Bick Sarah, Davies Katherine, Mwenge Mwamba, MacLeod Clara, Braun Laura, Chipungu Jenala, Chidziwisano Kondwani, Dreibelbis Robert
Department of Disease Control, London School of Hygiene & Tropical Medicine, London, UK.
Centre for Infectious Disease Research in Zambia, Lusaka, Zambia.
BMJ Glob Health. 2025 May 6;10(5):e018059. doi: 10.1136/bmjgh-2024-018059.

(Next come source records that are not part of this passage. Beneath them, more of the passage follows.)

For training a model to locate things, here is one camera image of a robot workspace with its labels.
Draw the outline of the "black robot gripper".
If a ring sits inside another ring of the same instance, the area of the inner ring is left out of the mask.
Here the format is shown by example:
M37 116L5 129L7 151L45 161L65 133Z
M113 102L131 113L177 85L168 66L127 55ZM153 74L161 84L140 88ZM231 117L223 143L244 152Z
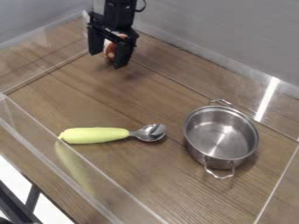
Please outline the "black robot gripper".
M96 12L89 13L88 23L88 52L96 55L103 52L104 40L115 42L116 56L113 67L119 69L128 64L131 59L139 34L132 29L131 24L112 25L112 21L105 15Z

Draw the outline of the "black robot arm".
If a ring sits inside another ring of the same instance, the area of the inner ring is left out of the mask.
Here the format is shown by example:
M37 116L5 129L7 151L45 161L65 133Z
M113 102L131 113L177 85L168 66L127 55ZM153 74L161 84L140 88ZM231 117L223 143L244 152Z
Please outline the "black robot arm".
M137 9L137 0L104 0L104 13L93 10L88 13L88 53L107 52L115 69L124 67L136 48L139 34L132 28Z

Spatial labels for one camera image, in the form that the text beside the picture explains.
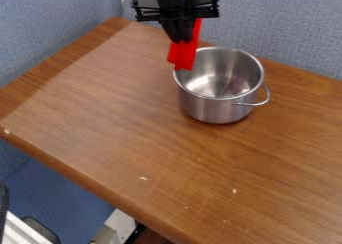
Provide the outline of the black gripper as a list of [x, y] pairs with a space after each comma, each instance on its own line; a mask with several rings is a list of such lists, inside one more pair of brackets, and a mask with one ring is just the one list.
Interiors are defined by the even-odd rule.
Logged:
[[192, 40], [192, 19], [219, 17], [217, 3], [219, 0], [131, 0], [131, 8], [137, 21], [160, 21], [171, 41], [179, 43]]

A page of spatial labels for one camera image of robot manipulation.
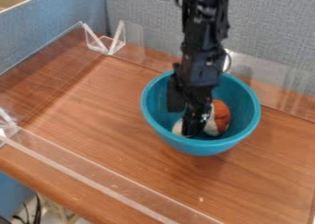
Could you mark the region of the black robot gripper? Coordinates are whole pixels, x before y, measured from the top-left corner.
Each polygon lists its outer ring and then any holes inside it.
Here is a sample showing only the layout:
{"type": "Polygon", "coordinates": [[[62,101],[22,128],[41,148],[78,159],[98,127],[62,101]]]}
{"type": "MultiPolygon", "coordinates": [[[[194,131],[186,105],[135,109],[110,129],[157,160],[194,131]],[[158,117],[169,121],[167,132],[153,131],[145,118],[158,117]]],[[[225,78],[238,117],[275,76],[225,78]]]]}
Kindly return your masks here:
{"type": "Polygon", "coordinates": [[[170,112],[182,112],[182,134],[198,136],[213,112],[213,89],[219,84],[227,51],[222,44],[209,47],[182,44],[182,60],[167,79],[166,104],[170,112]]]}

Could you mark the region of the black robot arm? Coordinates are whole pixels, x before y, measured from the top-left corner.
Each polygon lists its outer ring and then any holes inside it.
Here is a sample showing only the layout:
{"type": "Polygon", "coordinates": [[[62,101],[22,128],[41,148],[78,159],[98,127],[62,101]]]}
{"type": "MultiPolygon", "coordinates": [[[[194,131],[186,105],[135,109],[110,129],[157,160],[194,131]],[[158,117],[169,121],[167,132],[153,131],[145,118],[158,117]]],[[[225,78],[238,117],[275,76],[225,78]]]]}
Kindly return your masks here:
{"type": "Polygon", "coordinates": [[[167,80],[167,110],[185,112],[182,135],[197,136],[211,118],[213,89],[223,73],[229,0],[174,0],[182,8],[182,60],[167,80]]]}

School-age children in low-income and middle-income countries (LMICs) face health and educational challenges due to inadequate water, sanitation and hygiene (WASH) in schools (WinS). Evidence for the impact of WinS interventions is limited and inconsistent, and previous systematic reviews have faced challenges in synthesising data due to varied interventions, study designs and outcome measures, although most do not examine this variability in more detail. This scoping review identified 83 experimental studies from 33 LMICs measuring a primary or secondary health or educational outcome among pupils, published up to November 2023, using a systematic search of seven databases and searching of reference lists of previous systematic reviews and included articles. These included 65 studies (78%) not included in previous WinS reviews and encompassed 313 intervention effects across 14 outcome domains. Interventions comprised an array of WASH technologies and approaches, often combining infrastructure and behaviour change methods and frequently integrated with other school-based initiatives like deworming. 36 studies (43%) measured only behavioural or knowledge outcomes. Our comprehensive inventory of study outcomes identified 158 unique outcome measures, with 72% measured in exactly one study. Common outcomes included parasitic infections, anthropometric measures and school absence, but approaches to measurement varied widely even for similar outcomes. Only 7% of results were disaggregated by gender, limiting assessment of differential impacts. Our findings underscore the need for standardised outcome measures in WinS research incorporating a complete definition of the assessment and aggregation approach, greater attention to gender-specific impacts, and further exploration of modalities and functions of WinS interventions alongside novel meta-analysis methods to disentangle effects of diverse intervention components.
低收入和中等收入国家(LMICs)的学龄儿童由于学校的水、环境卫生和个人卫生(WASH)不足而面临健康和教育挑战。学校水、环境卫生和个人卫生干预措施影响的证据有限且不一致,并且由于干预措施、研究设计和结果测量的多样性,以往的系统评价在综合数据方面面临挑战,尽管大多数评价没有更详细地研究这种变异性。本范围综述通过对七个数据库进行系统检索,并检索以往系统评价的参考文献列表和纳入的文章,从33个低收入和中等收入国家中确定了83项实验研究,这些研究测量了截至2023年11月发表的学生的主要或次要健康或教育结果。其中包括65项(78%)未纳入以往学校水、环境卫生和个人卫生评价的研究,涵盖14个结果领域的313项干预效果。干预措施包括一系列水、环境卫生和个人卫生技术和方法,通常将基础设施和行为改变方法结合起来,并经常与其他基于学校的举措(如驱虫)相结合。36项研究(43%)仅测量行为或知识结果。我们对研究结果的全面梳理确定了158项独特的结果测量指标,其中72%仅在一项研究中进行了测量。常见的结果包括寄生虫感染、人体测量指标和缺课情况,但即使对于相似的结果,测量方法也有很大差异。只有7%的结果按性别进行了分类,限制了对差异影响的评估。我们的研究结果强调,在学校水、环境卫生和个人卫生研究中需要标准化的结果测量指标,包括评估和汇总方法的完整定义,更加关注性别特异性影响,并进一步探索学校水、环境卫生和个人卫生干预措施的方式和功能,同时采用新颖的荟萃分析方法来理清不同干预成分的效果。